— Work order —
From the first line to the last, print the listing exactly.

— Stored data —
>>>

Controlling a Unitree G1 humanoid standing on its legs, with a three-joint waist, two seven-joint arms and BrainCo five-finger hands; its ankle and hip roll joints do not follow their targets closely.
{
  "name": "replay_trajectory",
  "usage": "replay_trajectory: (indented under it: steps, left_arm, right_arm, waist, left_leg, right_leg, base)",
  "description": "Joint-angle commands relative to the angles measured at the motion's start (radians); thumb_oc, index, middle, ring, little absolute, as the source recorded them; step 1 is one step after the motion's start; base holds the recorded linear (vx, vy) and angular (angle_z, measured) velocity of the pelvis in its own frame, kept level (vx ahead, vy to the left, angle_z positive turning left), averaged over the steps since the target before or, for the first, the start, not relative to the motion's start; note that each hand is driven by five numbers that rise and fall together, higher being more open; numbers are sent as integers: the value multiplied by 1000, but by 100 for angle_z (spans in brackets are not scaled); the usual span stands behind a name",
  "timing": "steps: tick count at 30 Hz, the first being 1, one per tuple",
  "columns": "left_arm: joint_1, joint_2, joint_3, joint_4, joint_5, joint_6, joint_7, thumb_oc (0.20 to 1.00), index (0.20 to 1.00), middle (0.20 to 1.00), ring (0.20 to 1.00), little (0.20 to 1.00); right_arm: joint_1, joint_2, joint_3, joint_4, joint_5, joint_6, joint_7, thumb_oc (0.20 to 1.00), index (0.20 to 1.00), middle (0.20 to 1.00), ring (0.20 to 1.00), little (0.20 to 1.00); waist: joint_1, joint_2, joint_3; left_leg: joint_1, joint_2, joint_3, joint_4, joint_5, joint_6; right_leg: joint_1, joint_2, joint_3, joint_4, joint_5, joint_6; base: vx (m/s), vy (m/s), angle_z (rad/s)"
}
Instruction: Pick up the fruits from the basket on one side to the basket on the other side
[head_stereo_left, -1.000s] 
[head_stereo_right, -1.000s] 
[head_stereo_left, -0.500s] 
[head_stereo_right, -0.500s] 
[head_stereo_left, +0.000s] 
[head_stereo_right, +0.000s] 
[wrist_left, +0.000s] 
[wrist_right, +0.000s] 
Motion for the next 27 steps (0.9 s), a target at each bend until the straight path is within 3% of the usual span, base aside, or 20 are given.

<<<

— Written answer —
Controlling a Unitree G1 humanoid standing on its legs, with a three-joint waist, two seven-joint arms and BrainCo five-finger hands; its ankle and hip roll joints do not follow their targets closely.
{
  "name": "replay_trajectory",
  "usage": "replay_trajectory: (indented under it: steps, left_arm, right_arm, waist, left_leg, right_leg, base)",
  "description": "Joint-angle commands relative to the angles measured at the motion's start (radians); thumb_oc, index, middle, ring, little absolute, as the source recorded them; step 1 is one step after the motion's start; base holds the recorded linear (vx, vy) and angular (angle_z, measured) velocity of the pelvis in its own frame, kept level (vx ahead, vy to the left, angle_z positive turning left), averaged over the steps since the target before or, for the first, the start, not relative to the motion's start; note that each hand is driven by five numbers that rise and fall together, higher being more open; numbers are sent as integers: the value multiplied by 1000, but by 100 for angle_z (spans in brackets are not scaled); the usual span stands behind a name",
  "timing": "steps: tick count at 30 Hz, the first being 1, one per tuple",
  "columns": "left_arm: joint_1, joint_2, joint_3, joint_4, joint_5, joint_6, joint_7, thumb_oc (0.20 to 1.00), index (0.20 to 1.00), middle (0.20 to 1.00), ring (0.20 to 1.00), little (0.20 to 1.00); right_arm: joint_1, joint_2, joint_3, joint_4, joint_5, joint_6, joint_7, thumb_oc (0.20 to 1.00), index (0.20 to 1.00), middle (0.20 to 1.00), ring (0.20 to 1.00), little (0.20 to 1.00); waist: joint_1, joint_2, joint_3; left_leg: joint_1, joint_2, joint_3, joint_4, joint_5, joint_6; right_leg: joint_1, joint_2, joint_3, joint_4, joint_5, joint_6; base: vx (m/s), vy (m/s), angle_z (rad/s)"
}
Instruction: Pick up the fruits from the basket on one side to the basket on the other side
[head_stereo_left, -1.000s] 
[head_stereo_right, -1.000s] 
[head_stereo_left, -0.500s] 
[head_stereo_right, -0.500s] 
[head_stereo_left, +0.000s] 
[head_stereo_right, +0.000s] 
[wrist_left, +0.000s] 
[wrist_right, +0.000s] 
Motion for the next 27 steps (0.9 s), a target at each bend until the straight path is within 3% of the usual span, base aside, or 20 are given.

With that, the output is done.